Northern healthcare system design is in its infancy. Most health system research is urban-centric and little work has been done to support northern remote health system design decision-making. Systems that exist across Canada evolved from practice, context, and known possibilities. Known challenges, such as a dependence on agency nurses, may be addressed to some extent. But agency nurses also play a cost-effective, if imperfect, role in expanding the local workforce in times where need suddenly expands, and to address short-term gaps. They are likely to remain a vital part of northern practice, that require support to provide they care needed.

Disclosure statement

No potential conflict of interest was reported by the authors.

Correction Statement

This article has been republished with minor changes. These changes do not impact the academic content of the article.

Additional information

Funding

Funding for this project was provided by the Canadian Institutes for Health Research, project 148705.

Notes

1 The Inuit Nunangat, or homeland, stretches from the western Northwest Territories (Inuvialuit region), through Nunavut, northern Quebec (Nunavik) and Labrador (Nunatsiavut), and covers approximately 40% of Canada’s land mass [Citation41].

2 In this paper, CHNs include both NPs and RNs.

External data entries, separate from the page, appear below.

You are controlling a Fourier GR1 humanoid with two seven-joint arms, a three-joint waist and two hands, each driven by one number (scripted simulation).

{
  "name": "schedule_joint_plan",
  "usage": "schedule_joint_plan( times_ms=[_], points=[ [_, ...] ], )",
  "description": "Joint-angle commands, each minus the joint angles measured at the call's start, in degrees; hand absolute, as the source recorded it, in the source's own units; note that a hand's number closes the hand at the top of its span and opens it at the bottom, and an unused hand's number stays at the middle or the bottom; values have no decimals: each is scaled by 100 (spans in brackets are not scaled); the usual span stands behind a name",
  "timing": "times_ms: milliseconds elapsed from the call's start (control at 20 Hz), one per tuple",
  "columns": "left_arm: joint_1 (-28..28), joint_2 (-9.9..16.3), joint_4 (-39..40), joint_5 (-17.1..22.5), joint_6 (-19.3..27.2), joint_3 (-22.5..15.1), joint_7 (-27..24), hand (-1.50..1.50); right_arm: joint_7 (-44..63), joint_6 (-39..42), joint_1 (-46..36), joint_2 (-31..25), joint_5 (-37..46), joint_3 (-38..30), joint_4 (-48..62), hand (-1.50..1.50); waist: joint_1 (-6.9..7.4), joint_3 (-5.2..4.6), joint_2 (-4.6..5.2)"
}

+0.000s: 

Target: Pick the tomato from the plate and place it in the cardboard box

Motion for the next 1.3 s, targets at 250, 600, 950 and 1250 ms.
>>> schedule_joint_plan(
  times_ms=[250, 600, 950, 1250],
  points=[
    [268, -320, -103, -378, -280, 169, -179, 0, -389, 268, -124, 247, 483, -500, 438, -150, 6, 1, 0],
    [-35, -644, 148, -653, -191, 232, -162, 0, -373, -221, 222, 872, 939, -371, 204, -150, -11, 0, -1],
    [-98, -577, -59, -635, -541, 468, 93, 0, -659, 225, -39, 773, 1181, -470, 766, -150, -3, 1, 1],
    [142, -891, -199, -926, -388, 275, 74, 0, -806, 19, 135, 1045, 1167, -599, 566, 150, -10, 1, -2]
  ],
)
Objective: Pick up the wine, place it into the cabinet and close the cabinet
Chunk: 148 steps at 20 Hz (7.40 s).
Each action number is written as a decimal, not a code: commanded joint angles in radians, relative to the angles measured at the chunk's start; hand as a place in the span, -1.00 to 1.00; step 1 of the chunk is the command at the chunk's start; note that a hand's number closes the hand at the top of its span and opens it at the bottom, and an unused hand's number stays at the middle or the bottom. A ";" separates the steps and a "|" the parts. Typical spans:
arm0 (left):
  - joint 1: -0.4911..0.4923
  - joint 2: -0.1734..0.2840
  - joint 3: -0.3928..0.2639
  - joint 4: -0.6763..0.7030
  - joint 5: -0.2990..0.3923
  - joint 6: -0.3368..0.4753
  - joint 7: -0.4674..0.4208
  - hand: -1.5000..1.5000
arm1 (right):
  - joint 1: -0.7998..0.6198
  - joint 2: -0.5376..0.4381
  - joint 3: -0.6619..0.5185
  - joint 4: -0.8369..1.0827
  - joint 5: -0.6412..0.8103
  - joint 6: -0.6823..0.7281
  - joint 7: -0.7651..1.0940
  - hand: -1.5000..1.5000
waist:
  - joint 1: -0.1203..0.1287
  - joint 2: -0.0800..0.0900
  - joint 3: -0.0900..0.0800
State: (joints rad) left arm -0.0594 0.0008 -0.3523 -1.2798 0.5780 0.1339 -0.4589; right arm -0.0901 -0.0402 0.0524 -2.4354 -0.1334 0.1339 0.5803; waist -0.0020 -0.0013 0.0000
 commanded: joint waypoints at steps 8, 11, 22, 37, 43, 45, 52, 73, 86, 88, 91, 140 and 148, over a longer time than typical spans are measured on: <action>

3 Across Canada, the scope or range of health promotion, protection, maintenance, restoration, rehabilitation and palliation activities nurses can legally perform is defined by their territorial and provincial nursing association. Through legislation and regulations, the nursing profession regulates itself to ensure that nurses have the skills and competencies necessary to their practice [Citation42]. In Nunavut and the NWT, nurses have traditionally and continue to practice with a scope of practice that has been expanded to include acts generally reserved to family physicians. In remote environments where family physicians might visit but are not residents, and where NPs may not be present, RNs practice through the delegation of medical acts, which might include making decisions on differential diagnoses, diagnostic tests, referrals including medevacs, as well as non-pharmacological and pharmacological treatments.

4 Exceptions include the Children’s Hospital of Eastern Ontario and the Ottawa Hospital, which have made specific accommodations to meet the needs of their Inuit patients.